**What needs to be done:** Your answer should reproduce every line of the material in which the word "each" occurs.

☆ ☆ ☆ ☆ ☆

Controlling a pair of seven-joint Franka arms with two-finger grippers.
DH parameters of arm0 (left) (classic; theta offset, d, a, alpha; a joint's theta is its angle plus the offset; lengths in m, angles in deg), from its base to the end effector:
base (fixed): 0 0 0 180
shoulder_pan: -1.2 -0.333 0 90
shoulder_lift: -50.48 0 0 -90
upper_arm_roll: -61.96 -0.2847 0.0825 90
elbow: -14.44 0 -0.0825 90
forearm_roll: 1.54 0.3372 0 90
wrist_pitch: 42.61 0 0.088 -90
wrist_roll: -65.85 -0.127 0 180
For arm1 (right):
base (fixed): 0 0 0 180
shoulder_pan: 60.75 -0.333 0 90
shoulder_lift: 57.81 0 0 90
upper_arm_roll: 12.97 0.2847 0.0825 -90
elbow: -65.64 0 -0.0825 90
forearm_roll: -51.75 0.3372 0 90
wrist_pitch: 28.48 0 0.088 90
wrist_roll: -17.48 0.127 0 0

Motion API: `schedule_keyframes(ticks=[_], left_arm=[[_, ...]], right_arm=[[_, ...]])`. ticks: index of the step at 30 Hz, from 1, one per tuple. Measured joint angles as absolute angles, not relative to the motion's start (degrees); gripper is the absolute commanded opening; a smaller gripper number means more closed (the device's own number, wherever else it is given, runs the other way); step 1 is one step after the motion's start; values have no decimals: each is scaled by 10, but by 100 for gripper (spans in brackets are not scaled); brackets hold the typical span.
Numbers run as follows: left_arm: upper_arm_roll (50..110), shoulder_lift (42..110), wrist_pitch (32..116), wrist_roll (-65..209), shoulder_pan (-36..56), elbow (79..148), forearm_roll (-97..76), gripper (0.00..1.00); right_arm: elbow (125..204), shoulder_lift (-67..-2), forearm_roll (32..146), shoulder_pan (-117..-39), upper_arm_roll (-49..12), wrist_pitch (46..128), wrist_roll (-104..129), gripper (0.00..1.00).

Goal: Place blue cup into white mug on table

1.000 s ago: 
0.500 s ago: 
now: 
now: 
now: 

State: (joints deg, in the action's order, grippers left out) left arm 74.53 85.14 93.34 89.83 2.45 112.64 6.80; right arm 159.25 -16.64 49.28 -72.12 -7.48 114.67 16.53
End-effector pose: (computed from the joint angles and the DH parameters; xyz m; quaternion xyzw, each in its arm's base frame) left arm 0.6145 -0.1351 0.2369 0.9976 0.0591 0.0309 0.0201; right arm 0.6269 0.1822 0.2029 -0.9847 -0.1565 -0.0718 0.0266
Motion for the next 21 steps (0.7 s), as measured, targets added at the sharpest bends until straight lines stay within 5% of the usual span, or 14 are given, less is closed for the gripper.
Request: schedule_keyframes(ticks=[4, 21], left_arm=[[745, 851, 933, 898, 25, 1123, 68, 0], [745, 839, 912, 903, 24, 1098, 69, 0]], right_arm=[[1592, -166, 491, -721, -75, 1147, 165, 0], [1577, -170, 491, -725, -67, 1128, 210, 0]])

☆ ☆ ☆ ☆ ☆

**Written answer:**
Motion API: `schedule_keyframes(ticks=[_], left_arm=[[_, ...]], right_arm=[[_, ...]])`. ticks: index of the step at 30 Hz, from 1, one per tuple. Measured joint angles as absolute angles, not relative to the motion's start (degrees); gripper is the absolute commanded opening; a smaller gripper number means more closed (the device's own number, wherever else it is given, runs the other way); step 1 is one step after the motion's start; values have no decimals: each is scaled by 10, but by 100 for gripper (spans in brackets are not scaled); brackets hold the typical span.
End-effector pose: (computed from the joint angles and the DH parameters; xyz m; quaternion xyzw, each in its arm's base frame) left arm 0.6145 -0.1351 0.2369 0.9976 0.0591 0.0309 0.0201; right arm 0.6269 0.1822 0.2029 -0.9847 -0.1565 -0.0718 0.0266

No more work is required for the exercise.